Fix intermittent IT test failures for HarvestingClientsIT #10449

stevenwinship · 2024-03-29T15:00:57Z

Description: Intermittent failures happen during IT tests pointing to HarvestingClientsIT

How to test this: Observe other PRs and see if any fail on this test

scolapasta · 2024-04-01T20:27:11Z

src/test/java/edu/harvard/iq/dataverse/api/HarvestingClientsIT.java

+                if (allowHarvestingMissingCVV) {
+                    assertEquals(DATASETS_IN_CONTROL_SET, responseJsonPath.getInt("data.lastDatasetsHarvested"));
+                } else {
+                    assertTrue(responseJsonPath.getInt("data.lastDatasetsHarvested") < DATASETS_IN_CONTROL_SET);


OK, so the issue seemed to be that it (sometimes?) expected this to be 2 less than the control set, rather than one? @stevenwinship just to understand do we know why it would sometimes want 1 less and sometimes 2 less? (this change, of course, does fix it for either case, just curious what exactly is going on).

I'm not 100% sure but it looks like a timing issue.
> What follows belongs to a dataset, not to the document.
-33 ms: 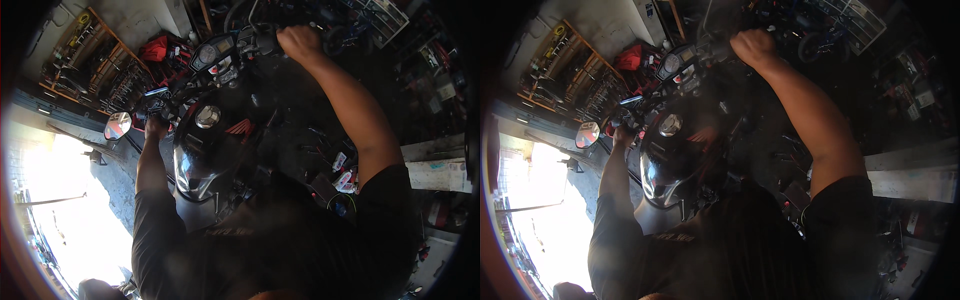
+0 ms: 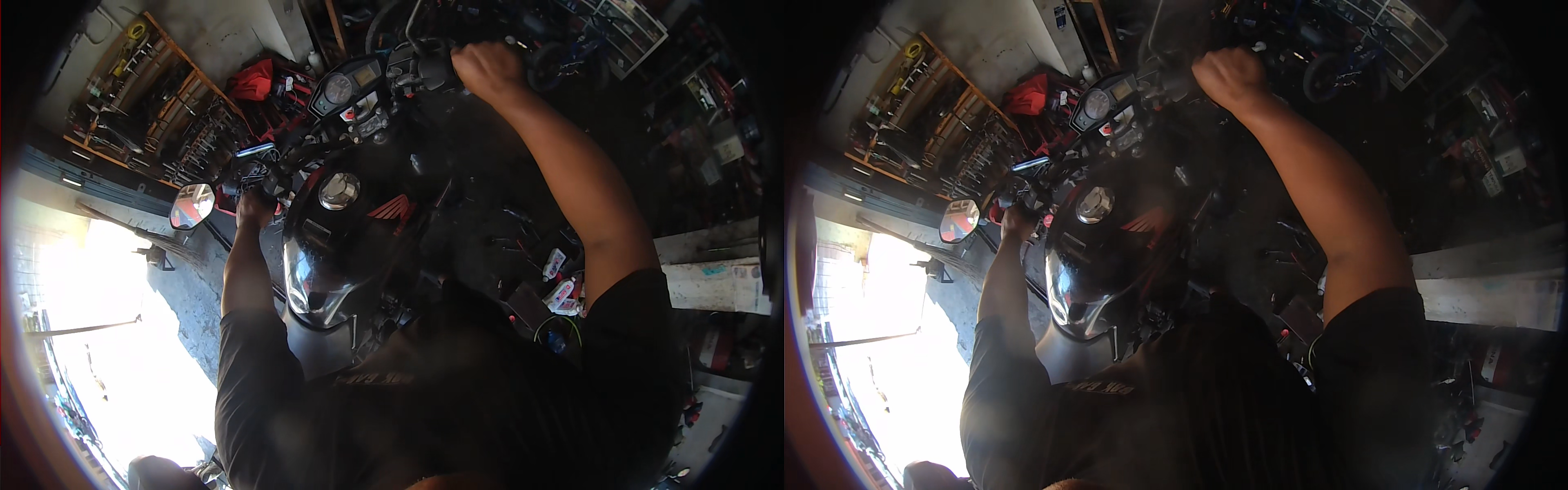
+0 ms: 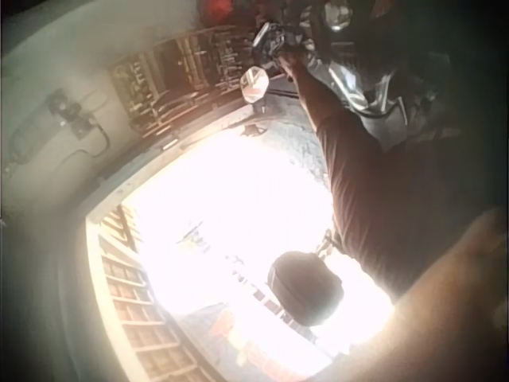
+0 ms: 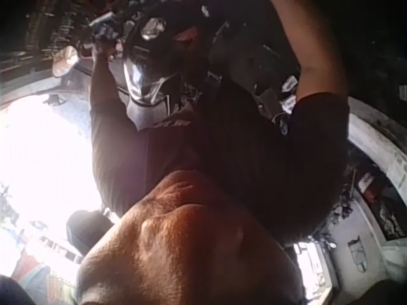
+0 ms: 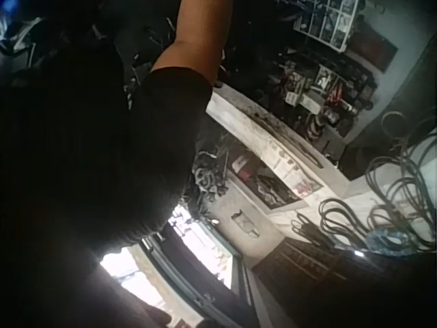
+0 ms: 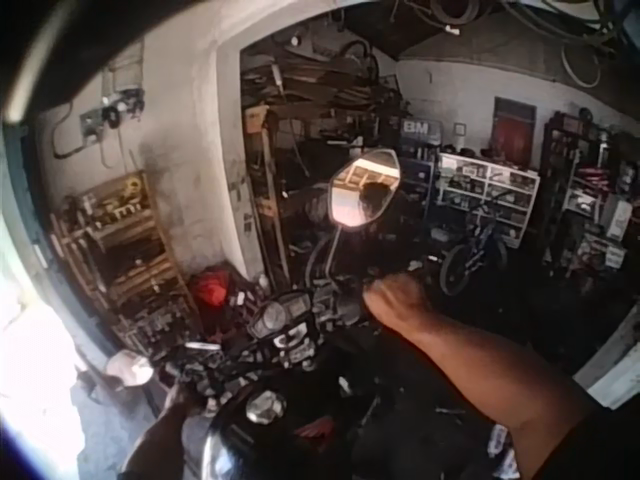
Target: The person holds the handlebars of a motorcycle and operates the throttle and front brake by hand.
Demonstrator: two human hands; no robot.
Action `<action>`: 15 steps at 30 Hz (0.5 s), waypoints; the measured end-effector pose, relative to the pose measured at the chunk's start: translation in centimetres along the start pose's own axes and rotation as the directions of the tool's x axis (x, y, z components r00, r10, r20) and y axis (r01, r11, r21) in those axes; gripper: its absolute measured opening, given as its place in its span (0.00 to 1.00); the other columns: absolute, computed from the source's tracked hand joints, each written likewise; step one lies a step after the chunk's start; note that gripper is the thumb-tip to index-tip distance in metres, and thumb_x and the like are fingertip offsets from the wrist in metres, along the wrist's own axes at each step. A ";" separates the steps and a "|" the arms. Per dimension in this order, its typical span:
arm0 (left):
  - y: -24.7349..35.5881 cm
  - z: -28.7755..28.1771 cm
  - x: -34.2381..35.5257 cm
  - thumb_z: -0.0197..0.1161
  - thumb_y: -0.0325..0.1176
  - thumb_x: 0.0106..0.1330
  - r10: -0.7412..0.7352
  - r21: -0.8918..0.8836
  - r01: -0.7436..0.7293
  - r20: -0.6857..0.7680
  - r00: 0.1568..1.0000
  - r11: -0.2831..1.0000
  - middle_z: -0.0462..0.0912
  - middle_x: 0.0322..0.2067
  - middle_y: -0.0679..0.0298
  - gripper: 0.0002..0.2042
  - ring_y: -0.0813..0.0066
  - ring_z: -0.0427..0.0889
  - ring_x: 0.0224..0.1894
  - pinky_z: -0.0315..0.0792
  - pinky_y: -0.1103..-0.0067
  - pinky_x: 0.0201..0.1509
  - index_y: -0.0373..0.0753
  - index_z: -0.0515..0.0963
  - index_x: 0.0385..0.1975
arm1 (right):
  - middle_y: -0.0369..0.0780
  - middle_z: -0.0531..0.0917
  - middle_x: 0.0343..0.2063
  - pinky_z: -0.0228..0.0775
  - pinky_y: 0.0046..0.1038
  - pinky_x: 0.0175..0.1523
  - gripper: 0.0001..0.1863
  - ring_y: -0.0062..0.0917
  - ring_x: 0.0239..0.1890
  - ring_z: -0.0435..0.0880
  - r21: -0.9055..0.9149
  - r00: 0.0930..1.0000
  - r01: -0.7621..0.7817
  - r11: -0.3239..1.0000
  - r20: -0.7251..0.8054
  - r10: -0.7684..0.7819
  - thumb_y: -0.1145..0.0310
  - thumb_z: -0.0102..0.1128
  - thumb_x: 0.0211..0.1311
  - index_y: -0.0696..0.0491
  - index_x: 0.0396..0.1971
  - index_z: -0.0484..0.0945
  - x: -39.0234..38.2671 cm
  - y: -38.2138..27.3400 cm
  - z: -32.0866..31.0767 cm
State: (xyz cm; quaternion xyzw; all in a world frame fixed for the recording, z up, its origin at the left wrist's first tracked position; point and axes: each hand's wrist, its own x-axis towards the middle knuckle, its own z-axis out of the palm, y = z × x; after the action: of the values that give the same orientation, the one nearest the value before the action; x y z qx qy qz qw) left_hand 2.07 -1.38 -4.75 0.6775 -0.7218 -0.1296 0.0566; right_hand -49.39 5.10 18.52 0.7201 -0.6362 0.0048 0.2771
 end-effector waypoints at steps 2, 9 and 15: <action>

It may be harvesting asynchronously. It may be failing before finishing loading the last good one. Locally I never see the issue so it's hard to test.

@landreev Do you know if files are harvested asynchronously?

Harvesting is definitely asynchronous. But if I remember correctly, the code in that test was specifically checking/waiting for the harvest to be marked as completed before verifying the number of records harvested, so you would expect that to take the asynchronous nature of it out of the picture.

I would prefer to figure out why that failure to harvest one of the records is happening. The test failing intermittently is not such a big deal, so there's no rush to fix it. OTOH, replacing the check with just a "less than" leaves it open to ignoring more serious issues, IMO?

(and I'd like to know if it is an actual failure - as opposed to the last record still being processed at the time of the check; I don't think the latter is a possibility, because, again, I don't think the results of a harvesting run are written in the database before the run is completed - but I really need to take a closer look at the code before I can make educated guesses.)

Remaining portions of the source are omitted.